WORK ITEM:
Your reply should restate the lines from the top of the entries through the line containing "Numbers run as" word for word, with no pictures.

EXCERPTED DATA:
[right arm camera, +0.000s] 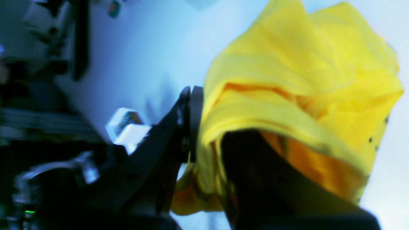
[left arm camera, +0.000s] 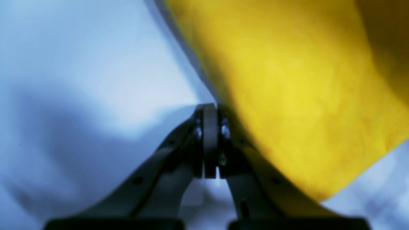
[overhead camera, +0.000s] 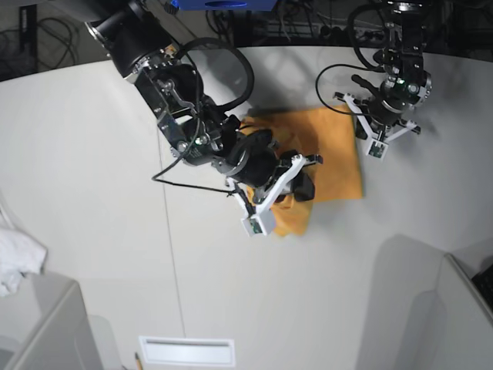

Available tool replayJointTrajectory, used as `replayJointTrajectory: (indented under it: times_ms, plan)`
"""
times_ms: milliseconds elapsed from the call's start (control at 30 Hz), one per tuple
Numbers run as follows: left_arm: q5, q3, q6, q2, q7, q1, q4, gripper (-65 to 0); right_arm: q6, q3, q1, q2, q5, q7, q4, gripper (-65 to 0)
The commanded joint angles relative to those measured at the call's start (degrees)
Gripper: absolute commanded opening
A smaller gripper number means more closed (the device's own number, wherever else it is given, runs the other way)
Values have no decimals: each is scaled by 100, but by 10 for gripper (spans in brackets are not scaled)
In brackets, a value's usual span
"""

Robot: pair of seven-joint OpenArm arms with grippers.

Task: Fold the T-shirt properly
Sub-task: 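Press and adjust the folded bundle with the right gripper, raising the left gripper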

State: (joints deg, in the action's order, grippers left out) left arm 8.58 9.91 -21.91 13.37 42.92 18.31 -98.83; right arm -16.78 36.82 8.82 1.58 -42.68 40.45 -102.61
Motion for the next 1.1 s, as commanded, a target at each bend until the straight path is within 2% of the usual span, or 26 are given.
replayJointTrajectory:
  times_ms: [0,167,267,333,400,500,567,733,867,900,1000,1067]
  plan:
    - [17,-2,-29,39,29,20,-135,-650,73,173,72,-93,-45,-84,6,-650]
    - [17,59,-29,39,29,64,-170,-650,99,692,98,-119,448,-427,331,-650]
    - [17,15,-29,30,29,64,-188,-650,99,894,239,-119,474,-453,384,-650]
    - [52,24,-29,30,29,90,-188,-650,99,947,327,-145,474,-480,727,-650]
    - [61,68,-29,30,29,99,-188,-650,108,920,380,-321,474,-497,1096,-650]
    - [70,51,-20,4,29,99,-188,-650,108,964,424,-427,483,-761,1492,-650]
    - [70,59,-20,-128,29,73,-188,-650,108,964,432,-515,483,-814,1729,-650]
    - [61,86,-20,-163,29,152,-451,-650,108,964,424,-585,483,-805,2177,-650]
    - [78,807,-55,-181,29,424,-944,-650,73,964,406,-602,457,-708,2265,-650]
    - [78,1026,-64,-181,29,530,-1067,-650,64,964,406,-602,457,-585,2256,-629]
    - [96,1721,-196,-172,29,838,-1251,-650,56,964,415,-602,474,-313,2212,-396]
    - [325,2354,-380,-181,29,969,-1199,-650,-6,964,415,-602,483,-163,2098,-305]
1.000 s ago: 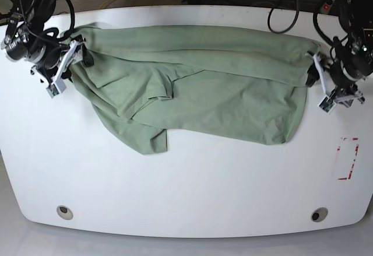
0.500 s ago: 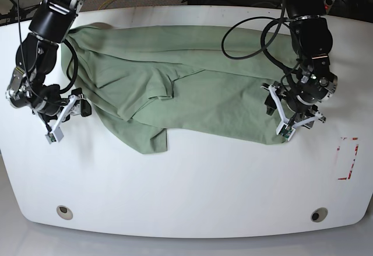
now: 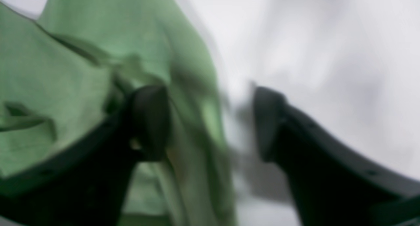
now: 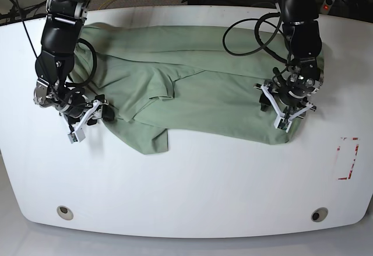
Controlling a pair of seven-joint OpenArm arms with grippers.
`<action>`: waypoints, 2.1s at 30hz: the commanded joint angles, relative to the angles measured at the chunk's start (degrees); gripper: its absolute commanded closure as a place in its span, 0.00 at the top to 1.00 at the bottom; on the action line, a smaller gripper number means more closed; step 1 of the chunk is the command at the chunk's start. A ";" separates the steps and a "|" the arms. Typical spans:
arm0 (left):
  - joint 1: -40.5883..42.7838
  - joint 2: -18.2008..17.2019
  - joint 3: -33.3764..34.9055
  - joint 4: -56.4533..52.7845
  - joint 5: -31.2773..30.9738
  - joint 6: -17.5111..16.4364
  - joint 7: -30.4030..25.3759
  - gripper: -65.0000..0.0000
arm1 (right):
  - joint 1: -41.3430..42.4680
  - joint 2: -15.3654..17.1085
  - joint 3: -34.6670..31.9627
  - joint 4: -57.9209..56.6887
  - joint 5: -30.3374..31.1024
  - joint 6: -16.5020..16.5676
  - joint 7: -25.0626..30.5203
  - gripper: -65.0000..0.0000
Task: Fold the T-shirt properly
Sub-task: 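Move both grippers onto the shirt body and grasp the fabric, then drag the shirt edge with the right gripper toward its corner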
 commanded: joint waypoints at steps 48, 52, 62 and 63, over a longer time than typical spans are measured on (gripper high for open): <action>0.17 -4.47 -4.76 6.11 0.60 -5.72 0.49 0.55 | -15.52 -1.95 8.98 41.43 0.28 -0.10 -23.89 0.64; 0.17 -4.47 -4.76 6.11 0.60 -5.72 0.49 0.55 | -19.74 -1.86 11.36 41.60 2.74 -0.10 -24.16 0.64; 0.25 -4.82 -4.93 2.85 0.60 -5.81 0.49 0.55 | -25.71 -2.12 12.24 40.37 7.84 -0.10 -22.75 0.64; 0.25 -4.82 -4.93 2.77 0.60 -5.81 0.49 0.55 | -25.71 -2.04 12.24 40.11 7.84 -0.10 -22.49 0.63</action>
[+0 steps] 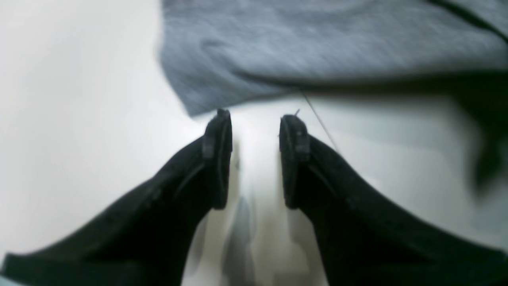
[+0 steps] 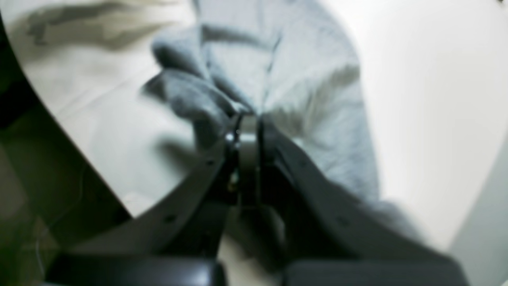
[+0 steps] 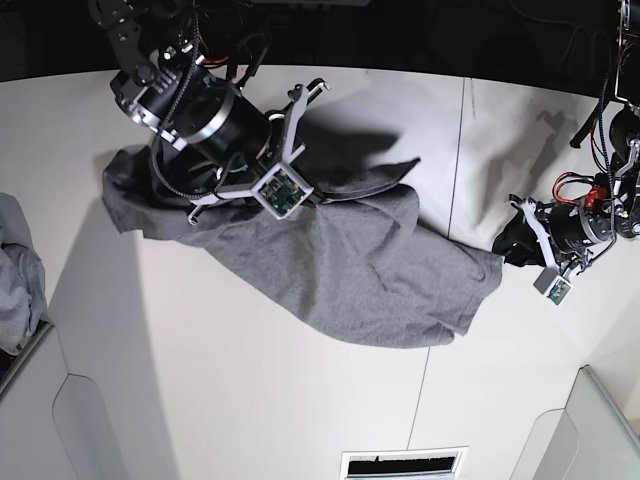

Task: Layout the t-shirt on the table in an organized manner, then fold the t-shirt properly
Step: 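Drag the grasped edge with the right gripper to spread the shirt, then grasp the shirt's middle fabric with the left gripper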

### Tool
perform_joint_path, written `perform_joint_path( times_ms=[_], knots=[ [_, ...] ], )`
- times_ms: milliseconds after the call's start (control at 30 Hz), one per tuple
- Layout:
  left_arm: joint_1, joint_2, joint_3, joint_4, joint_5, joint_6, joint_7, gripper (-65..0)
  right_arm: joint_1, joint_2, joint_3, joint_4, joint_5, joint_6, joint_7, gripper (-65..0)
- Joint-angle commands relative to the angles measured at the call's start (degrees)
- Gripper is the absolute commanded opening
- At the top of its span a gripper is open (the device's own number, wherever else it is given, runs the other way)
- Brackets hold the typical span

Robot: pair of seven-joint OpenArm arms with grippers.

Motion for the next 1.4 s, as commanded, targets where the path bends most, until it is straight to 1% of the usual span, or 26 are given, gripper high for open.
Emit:
perform_joint_path(
  times_ms=[0, 167, 200, 267, 300, 333, 400, 433, 500, 600, 667, 767, 833, 867, 900, 967, 1000, 1067, 1100, 1133, 1167, 1200, 1300, 1367],
  knots=[
    [-1.1, -1.4, -0.6, 0.8, -1.0, -0.2, -0.8, -42.2, 0.0, -0.2, 0.1, 2.2, 0.5, -0.1, 2.3, -65.0],
    [-1.1, -1.9, -0.6, 0.8, -1.3, -0.2, 0.3, -42.2, 0.1, -0.2, 0.1, -0.8, 0.5, -0.1, 4.8, -65.0],
    [-1.1, -1.9, -0.6, 0.8, -1.4, -0.2, 0.2, -42.2, 0.0, -0.2, 0.1, -1.4, 0.5, -0.1, 4.8, -60.0],
    [-1.1, -1.9, -0.6, 0.8, -1.4, -0.2, 0.2, -42.2, 0.0, -0.2, 0.1, -1.9, 0.5, -0.4, 4.7, -43.4],
    [-1.1, -1.9, -0.6, 0.8, -1.6, -0.2, 0.2, -42.2, 0.0, -0.2, 0.1, -1.8, 0.5, -0.5, 4.5, -38.0],
    [-1.1, -1.9, -0.6, 0.8, -2.3, -0.3, 0.3, -42.2, 0.0, -0.2, 0.4, -1.7, 0.4, -1.1, 4.5, -35.7],
    [-1.1, -1.9, -0.6, 0.9, -3.0, -2.2, 1.6, -42.2, 0.0, -0.2, 1.2, -1.5, -0.1, -3.2, 4.5, -35.7],
    [-1.1, -1.9, -0.6, 1.4, -3.1, -2.2, 2.5, -42.2, 0.0, -0.2, 1.9, -1.2, -0.7, -4.3, 4.5, -35.7],
    [-0.9, -1.9, -0.6, 3.1, -5.2, -2.2, 4.2, -42.2, 0.0, -0.2, 4.0, -0.7, -2.3, -6.1, 4.3, -35.7],
    [-0.5, -2.1, -0.6, 7.7, -6.6, -2.2, 5.8, -42.2, 0.0, -0.2, 9.0, -0.2, -3.1, -8.3, 3.3, -35.7],
    [0.5, -2.1, -0.6, 11.9, -7.8, -2.2, 6.3, -42.2, -0.2, -0.2, 12.9, -0.2, -3.1, -9.0, 3.0, -35.7],
    [2.5, -1.6, -0.6, 18.0, -11.4, -2.2, 7.6, -42.2, -0.2, -0.2, 18.4, -0.3, -2.4, -10.3, 1.8, -35.7],
    [4.5, -1.1, -0.6, 21.9, -13.0, -2.2, 7.6, -42.2, -0.5, -0.2, 21.9, -0.5, -0.8, -10.2, 1.3, -35.7],
    [5.6, -0.6, -0.6, 23.7, -13.3, -2.2, 7.6, -42.2, -0.9, 0.0, 23.5, -0.7, 0.0, -9.7, 1.3, -35.7],
    [6.8, 0.0, -0.4, 25.5, -13.5, -2.2, 7.6, -42.2, -1.4, 0.4, 25.0, -1.0, 1.2, -8.5, 1.3, -35.7],
    [8.9, 0.9, 0.9, 28.6, -13.5, -2.2, 7.6, -42.2, -2.7, 1.6, 27.3, -2.2, 3.8, -5.1, 1.3, -35.7],
    [9.8, 1.3, 2.2, 29.8, -13.4, -2.2, 7.6, -42.2, -3.3, 2.6, 28.1, -2.9, 5.6, -2.3, 1.3, -35.7],
    [10.8, 2.1, 5.7, 31.3, -12.2, -2.2, 7.5, -40.9, -4.0, 4.8, 29.0, -4.7, 10.0, 5.4, 1.5, -35.7],
    [10.9, 2.4, 7.9, 31.7, -11.1, -2.2, 7.5, -37.2, -3.9, 6.1, 29.1, -5.6, 12.6, 8.8, 1.5, -35.7],
    [10.9, 2.9, 10.2, 32.0, -10.0, -2.2, 7.5, -33.0, -3.9, 7.4, 29.1, -6.5, 14.8, 10.5, 1.5, -35.7],
    [10.9, 3.3, 12.4, 32.0, -8.7, -2.2, 7.4, -29.7, -3.7, 8.7, 29.1, -7.3, 16.7, 11.1, 1.5, -35.7],
    [10.9, 3.9, 14.4, 32.0, -7.0, -2.2, 7.0, -28.0, -3.4, 9.9, 29.1, -8.0, 17.7, 11.3, 1.5, -35.7],
    [10.9, 6.2, 19.0, 32.0, -2.3, -2.2, 6.7, -27.8, -2.1, 12.1, 29.1, -10.7, 17.9, 11.3, 1.5, -35.7],
    [10.9, 7.7, 21.2, 32.0, 0.0, -2.2, 6.1, -27.8, -0.9, 12.5, 29.1, -13.2, 18.0, 11.4, 1.5, -35.7]
  ],
)
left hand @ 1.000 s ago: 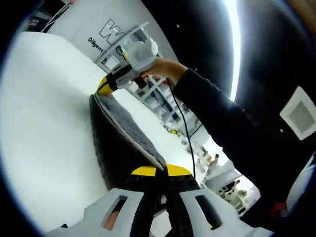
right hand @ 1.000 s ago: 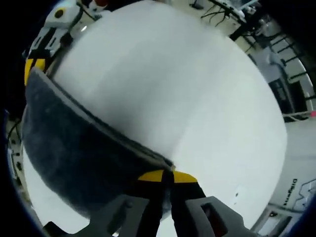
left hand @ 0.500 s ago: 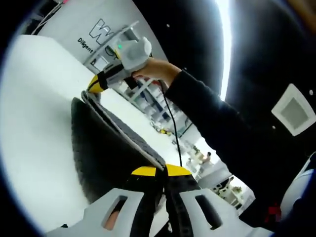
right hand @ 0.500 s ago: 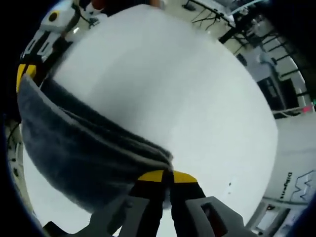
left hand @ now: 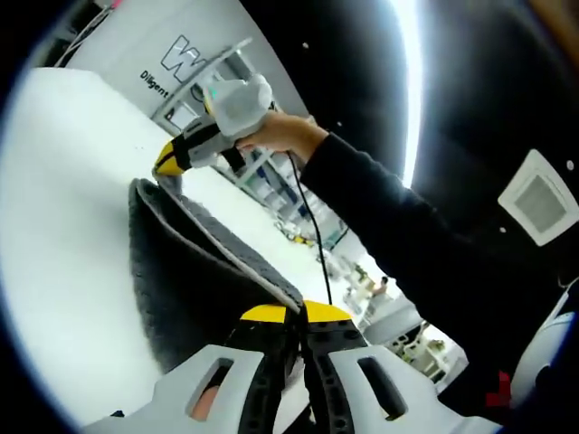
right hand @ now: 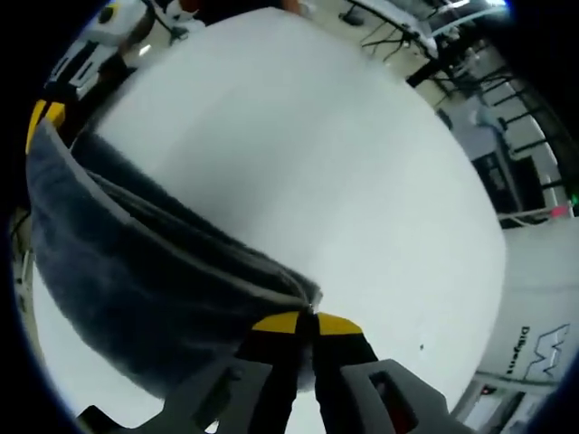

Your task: Open the folded towel by lifting each exposed corner and separating the folded layers until the towel lies flat within the target outline without major curled edges

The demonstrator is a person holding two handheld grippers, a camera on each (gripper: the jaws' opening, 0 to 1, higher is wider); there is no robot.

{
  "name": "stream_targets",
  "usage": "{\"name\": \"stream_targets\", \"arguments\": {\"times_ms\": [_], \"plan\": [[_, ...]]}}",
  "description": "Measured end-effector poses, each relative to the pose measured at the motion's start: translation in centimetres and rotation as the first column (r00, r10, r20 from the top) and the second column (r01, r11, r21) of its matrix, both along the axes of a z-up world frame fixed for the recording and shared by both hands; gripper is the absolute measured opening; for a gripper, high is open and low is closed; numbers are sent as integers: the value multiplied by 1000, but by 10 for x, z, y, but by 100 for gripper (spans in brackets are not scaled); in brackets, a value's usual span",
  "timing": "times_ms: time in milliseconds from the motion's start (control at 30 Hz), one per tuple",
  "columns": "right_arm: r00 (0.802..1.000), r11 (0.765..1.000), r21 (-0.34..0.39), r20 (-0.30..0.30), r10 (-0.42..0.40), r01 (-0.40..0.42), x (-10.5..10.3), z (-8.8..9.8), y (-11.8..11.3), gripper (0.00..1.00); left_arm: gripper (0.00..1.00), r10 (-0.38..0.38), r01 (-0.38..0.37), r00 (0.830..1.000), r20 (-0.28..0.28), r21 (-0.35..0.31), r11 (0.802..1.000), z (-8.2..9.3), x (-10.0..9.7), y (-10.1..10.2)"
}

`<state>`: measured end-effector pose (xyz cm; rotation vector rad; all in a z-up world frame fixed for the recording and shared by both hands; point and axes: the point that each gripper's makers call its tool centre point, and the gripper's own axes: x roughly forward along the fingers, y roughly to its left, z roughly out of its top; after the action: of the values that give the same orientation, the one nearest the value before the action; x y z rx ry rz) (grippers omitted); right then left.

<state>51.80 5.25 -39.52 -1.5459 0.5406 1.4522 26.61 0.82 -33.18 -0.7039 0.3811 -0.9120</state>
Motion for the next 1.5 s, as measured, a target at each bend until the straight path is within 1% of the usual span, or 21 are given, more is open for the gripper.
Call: {"name": "stream_targets", "arguments": {"times_ms": [100, 300, 467, 533, 567, 633, 667, 700, 867, 967, 1000, 1133, 1333, 1500], "plan": [[1000, 999, -28, -8, 26, -26, -3, -8, 2, 0, 3, -3, 3, 1000, -10, 1, 1000, -4, -1, 1], [999, 997, -64, -30, 37, -38, -4, -17, 2, 4, 3, -12, 12, 1000, -18, -8, 1000, -5, 1, 2], [998, 996, -73, -31, 50, -52, -4, -20, 5, 7, 3, -20, 20, 1000, -21, -9, 1000, -6, 2, 1], [997, 994, -74, -16, 77, -78, -1, -20, 8, 10, 3, -21, 20, 1000, -23, -8, 1000, -7, 2, 1], [997, 994, -77, -13, 77, -78, -1, -20, 8, 12, 3, -21, 20, 999, -24, -9, 1000, -8, 2, 1], [997, 994, -85, -21, 72, -74, -2, -21, 8, 10, 3, -22, 22, 999, -27, -10, 1000, -8, 2, 1], [997, 992, -97, -33, 72, -75, -4, -23, 6, 6, 3, -23, 22, 999, -27, -10, 1000, -8, 2, 0], [997, 992, -104, -40, 64, -68, -6, -26, 5, 6, 3, -22, 22, 999, -26, -10, 1000, -8, 2, 0], [997, 991, -116, -33, 66, -70, -5, -26, 5, 5, 3, -20, 20, 999, -28, -11, 1000, -8, 3, 1], [997, 990, -119, -35, 65, -69, -5, -28, 5, 0, 3, -19, 19, 999, -28, -11, 1000, -8, 3, 0], [997, 991, -119, -35, 64, -68, -5, -28, 5, 0, 3, -18, 18, 999, -29, -12, 1000, -8, 3, 0], [998, 992, -107, -28, 57, -59, -5, -26, 5, 0, 3, -16, 16, 999, -30, -12, 1000, -9, 3, 1], [999, 997, -65, -11, 43, -44, -3, -17, 2, 0, 3, -11, 11, 999, -33, -13, 1000, -9, 3, 1], [999, 998, -55, -6, 39, -39, -2, -14, 2, 0, 3, -11, 11, 1000, -28, -15, 1000, -7, 2, 0]]}}
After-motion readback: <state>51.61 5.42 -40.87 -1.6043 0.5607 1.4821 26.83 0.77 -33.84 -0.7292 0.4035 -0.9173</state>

WRITTEN ANSWER:
[right arm camera, +0.000s] 
[left arm camera, +0.000s] 
[overhead camera, +0.000s] 

Available tool replayJointTrajectory, used as `replayJointTrajectory: (indented under it: times_ms, plan)`
"""
times_ms: milliseconds elapsed from the call's start (control at 30 Hz), one per tuple
Numbers run as follows: left_arm: q5, q3, q6, q2, q7, q1, q4, gripper (-65 to 0); right_arm: q6, q3, q1, q2, q5, q7, q4, gripper (-65 to 0)

No other output is expected for this exercise.